PROBLEM TO WORK ON — Every single entry must be reproduced precisely.

DATA SUPPLIED —
◇ ◇ ◇ ◇ ◇ ◇ ◇

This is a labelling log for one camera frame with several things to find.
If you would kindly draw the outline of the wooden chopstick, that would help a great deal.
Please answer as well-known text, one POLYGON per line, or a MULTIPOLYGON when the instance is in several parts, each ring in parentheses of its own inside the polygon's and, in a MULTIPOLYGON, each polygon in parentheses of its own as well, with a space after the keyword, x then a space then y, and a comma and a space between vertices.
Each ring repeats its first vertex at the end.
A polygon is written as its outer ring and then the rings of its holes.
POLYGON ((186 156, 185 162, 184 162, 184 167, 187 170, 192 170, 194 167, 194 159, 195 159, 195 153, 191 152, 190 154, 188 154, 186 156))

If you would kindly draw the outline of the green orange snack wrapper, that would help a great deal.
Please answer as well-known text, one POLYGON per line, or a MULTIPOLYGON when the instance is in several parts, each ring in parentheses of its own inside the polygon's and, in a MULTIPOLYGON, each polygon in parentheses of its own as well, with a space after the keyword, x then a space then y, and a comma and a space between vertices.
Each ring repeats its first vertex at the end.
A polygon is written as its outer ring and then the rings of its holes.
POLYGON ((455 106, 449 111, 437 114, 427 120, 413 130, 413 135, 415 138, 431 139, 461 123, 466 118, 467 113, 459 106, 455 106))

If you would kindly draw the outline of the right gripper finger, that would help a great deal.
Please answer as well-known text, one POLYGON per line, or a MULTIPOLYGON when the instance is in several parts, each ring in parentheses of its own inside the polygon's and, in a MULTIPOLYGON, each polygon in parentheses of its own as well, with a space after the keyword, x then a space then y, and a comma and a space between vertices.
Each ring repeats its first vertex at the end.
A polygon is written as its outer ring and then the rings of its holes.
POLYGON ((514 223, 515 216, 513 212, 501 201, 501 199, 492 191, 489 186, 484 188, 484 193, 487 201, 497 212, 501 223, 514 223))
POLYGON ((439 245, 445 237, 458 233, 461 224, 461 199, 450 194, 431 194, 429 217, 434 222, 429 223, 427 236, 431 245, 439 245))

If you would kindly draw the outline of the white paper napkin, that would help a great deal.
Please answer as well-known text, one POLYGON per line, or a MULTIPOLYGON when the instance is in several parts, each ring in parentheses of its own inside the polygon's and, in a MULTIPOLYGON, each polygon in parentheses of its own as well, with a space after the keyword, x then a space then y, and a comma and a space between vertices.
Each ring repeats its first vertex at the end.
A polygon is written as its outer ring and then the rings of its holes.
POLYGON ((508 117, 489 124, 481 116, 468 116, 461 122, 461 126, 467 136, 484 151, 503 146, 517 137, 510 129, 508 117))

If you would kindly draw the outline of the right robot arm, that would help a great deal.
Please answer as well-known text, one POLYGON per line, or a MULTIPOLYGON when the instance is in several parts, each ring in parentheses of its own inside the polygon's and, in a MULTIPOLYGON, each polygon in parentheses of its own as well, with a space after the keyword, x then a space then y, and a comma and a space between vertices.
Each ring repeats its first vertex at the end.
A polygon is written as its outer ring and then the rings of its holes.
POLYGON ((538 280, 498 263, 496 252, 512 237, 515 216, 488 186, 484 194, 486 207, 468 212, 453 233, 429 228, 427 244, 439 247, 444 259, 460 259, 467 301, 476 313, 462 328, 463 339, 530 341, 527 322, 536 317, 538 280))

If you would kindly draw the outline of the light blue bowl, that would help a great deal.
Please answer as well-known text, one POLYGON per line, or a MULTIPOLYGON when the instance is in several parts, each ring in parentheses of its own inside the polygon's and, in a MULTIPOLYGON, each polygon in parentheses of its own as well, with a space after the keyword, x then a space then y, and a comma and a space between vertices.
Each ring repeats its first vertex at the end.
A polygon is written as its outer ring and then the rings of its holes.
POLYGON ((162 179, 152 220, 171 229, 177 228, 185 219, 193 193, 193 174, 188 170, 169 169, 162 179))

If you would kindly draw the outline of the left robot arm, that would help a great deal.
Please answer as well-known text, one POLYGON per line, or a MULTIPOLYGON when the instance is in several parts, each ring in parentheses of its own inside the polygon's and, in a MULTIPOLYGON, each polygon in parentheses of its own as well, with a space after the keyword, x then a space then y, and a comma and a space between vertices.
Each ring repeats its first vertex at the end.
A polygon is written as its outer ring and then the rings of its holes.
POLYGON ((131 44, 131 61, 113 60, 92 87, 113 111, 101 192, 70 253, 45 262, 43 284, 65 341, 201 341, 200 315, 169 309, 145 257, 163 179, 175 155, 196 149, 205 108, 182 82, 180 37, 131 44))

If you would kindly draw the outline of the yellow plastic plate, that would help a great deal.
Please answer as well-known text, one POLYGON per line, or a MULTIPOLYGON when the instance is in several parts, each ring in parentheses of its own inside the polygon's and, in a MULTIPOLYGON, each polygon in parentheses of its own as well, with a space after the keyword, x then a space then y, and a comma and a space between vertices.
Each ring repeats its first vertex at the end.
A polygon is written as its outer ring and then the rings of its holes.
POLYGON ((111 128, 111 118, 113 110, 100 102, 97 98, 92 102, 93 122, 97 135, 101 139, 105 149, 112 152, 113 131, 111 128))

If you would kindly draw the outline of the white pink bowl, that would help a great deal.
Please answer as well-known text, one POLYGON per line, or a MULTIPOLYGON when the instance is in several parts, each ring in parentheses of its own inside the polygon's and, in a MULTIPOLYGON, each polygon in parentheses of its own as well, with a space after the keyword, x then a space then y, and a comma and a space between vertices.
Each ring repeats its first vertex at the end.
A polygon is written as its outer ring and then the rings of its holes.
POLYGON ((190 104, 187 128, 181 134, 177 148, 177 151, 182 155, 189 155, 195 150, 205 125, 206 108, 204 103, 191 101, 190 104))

◇ ◇ ◇ ◇ ◇ ◇ ◇

REPLY TO THE TASK —
This is a labelling log for one camera frame with several things to find.
If you would kindly draw the outline of the wooden chopstick, that would help a great deal.
Please answer as well-known text, one POLYGON per line, or a MULTIPOLYGON when the instance is in several parts, each ring in parentheses of its own inside the polygon's and, in a MULTIPOLYGON, each polygon in parentheses of its own as well, with a space after the keyword, x then a space then y, and a comma and a space between vertices.
Each ring repeats its first vertex at the end.
A polygon is written as its outer ring and then the rings of its holes.
POLYGON ((186 156, 185 162, 184 162, 184 167, 187 170, 192 170, 194 167, 194 159, 195 159, 195 153, 191 152, 190 154, 188 154, 186 156))

If you would kindly draw the outline of the green orange snack wrapper, that would help a great deal.
Please answer as well-known text, one POLYGON per line, or a MULTIPOLYGON when the instance is in several parts, each ring in parentheses of its own inside the polygon's and, in a MULTIPOLYGON, each polygon in parentheses of its own as well, with a space after the keyword, x then a space then y, and a comma and a space between vertices.
Each ring repeats its first vertex at the end.
A polygon is written as its outer ring and then the rings of its holes.
POLYGON ((455 106, 449 111, 437 114, 427 120, 413 130, 413 135, 415 138, 431 139, 461 123, 466 118, 467 113, 459 106, 455 106))

If you would kindly draw the outline of the right gripper finger, that would help a great deal.
Please answer as well-known text, one POLYGON per line, or a MULTIPOLYGON when the instance is in several parts, each ring in parentheses of its own inside the polygon's and, in a MULTIPOLYGON, each polygon in parentheses of its own as well, with a space after the keyword, x then a space then y, and a comma and a space between vertices.
Each ring repeats its first vertex at the end.
A polygon is written as its outer ring and then the rings of its holes.
POLYGON ((514 223, 515 216, 513 212, 501 201, 501 199, 492 191, 489 186, 484 188, 484 193, 487 201, 497 212, 501 223, 514 223))
POLYGON ((439 245, 445 237, 458 233, 461 224, 461 199, 450 194, 431 194, 429 217, 434 222, 429 223, 427 236, 431 245, 439 245))

If you would kindly draw the outline of the white paper napkin, that would help a great deal.
Please answer as well-known text, one POLYGON per line, or a MULTIPOLYGON when the instance is in several parts, each ring in parentheses of its own inside the polygon's and, in a MULTIPOLYGON, each polygon in parentheses of its own as well, with a space after the keyword, x then a space then y, and a comma and a space between vertices.
Each ring repeats its first vertex at the end.
A polygon is written as its outer ring and then the rings of its holes.
POLYGON ((508 117, 489 124, 481 116, 468 116, 461 122, 461 126, 467 136, 484 151, 503 146, 517 137, 510 129, 508 117))

If you would kindly draw the outline of the right robot arm, that would help a great deal.
Please answer as well-known text, one POLYGON per line, or a MULTIPOLYGON when the instance is in several parts, each ring in parentheses of its own inside the polygon's and, in a MULTIPOLYGON, each polygon in parentheses of its own as well, with a space after the keyword, x then a space then y, and a comma and a space between vertices.
Each ring repeats its first vertex at the end.
A polygon is written as its outer ring and then the rings of its holes.
POLYGON ((538 280, 498 263, 496 252, 512 237, 515 216, 488 186, 484 194, 486 207, 468 212, 453 233, 429 228, 427 244, 439 247, 444 259, 460 259, 467 301, 476 313, 462 328, 463 339, 530 341, 527 322, 536 317, 538 280))

If you would kindly draw the outline of the light blue bowl, that would help a great deal.
Please answer as well-known text, one POLYGON per line, or a MULTIPOLYGON when the instance is in several parts, each ring in parentheses of its own inside the polygon's and, in a MULTIPOLYGON, each polygon in parentheses of its own as well, with a space after the keyword, x then a space then y, and a comma and a space between vertices.
Each ring repeats its first vertex at the end.
A polygon is written as its outer ring and then the rings of its holes.
POLYGON ((162 179, 152 220, 171 229, 177 228, 185 219, 193 193, 193 174, 188 170, 169 169, 162 179))

If you would kindly draw the outline of the left robot arm, that would help a great deal.
Please answer as well-known text, one POLYGON per line, or a MULTIPOLYGON when the instance is in several parts, each ring in parentheses of its own inside the polygon's and, in a MULTIPOLYGON, each polygon in parentheses of its own as well, with a space after the keyword, x then a space then y, and a comma and a space between vertices.
Each ring repeats its first vertex at the end.
A polygon is written as its outer ring and then the rings of its holes.
POLYGON ((131 44, 131 61, 113 60, 92 87, 113 111, 101 192, 70 253, 45 262, 43 284, 65 341, 201 341, 200 315, 169 309, 145 257, 163 179, 175 155, 196 149, 205 108, 182 82, 180 37, 131 44))

If you would kindly draw the outline of the yellow plastic plate, that would help a great deal.
Please answer as well-known text, one POLYGON per line, or a MULTIPOLYGON when the instance is in several parts, each ring in parentheses of its own inside the polygon's and, in a MULTIPOLYGON, each polygon in parentheses of its own as well, with a space after the keyword, x then a space then y, and a comma and a space between vertices.
Each ring repeats its first vertex at the end.
A polygon is written as its outer ring and then the rings of its holes.
POLYGON ((111 128, 111 118, 113 110, 100 102, 97 98, 92 102, 93 122, 97 135, 101 139, 105 149, 112 152, 113 131, 111 128))

If you would kindly draw the outline of the white pink bowl, that would help a great deal.
Please answer as well-known text, one POLYGON per line, or a MULTIPOLYGON when the instance is in several parts, each ring in parentheses of its own inside the polygon's and, in a MULTIPOLYGON, each polygon in parentheses of its own as well, with a space after the keyword, x then a space then y, and a comma and a space between vertices.
Each ring repeats its first vertex at the end.
A polygon is written as its outer ring and then the rings of its holes.
POLYGON ((190 104, 187 128, 181 134, 177 148, 177 151, 182 155, 189 155, 195 150, 205 125, 206 108, 204 103, 191 101, 190 104))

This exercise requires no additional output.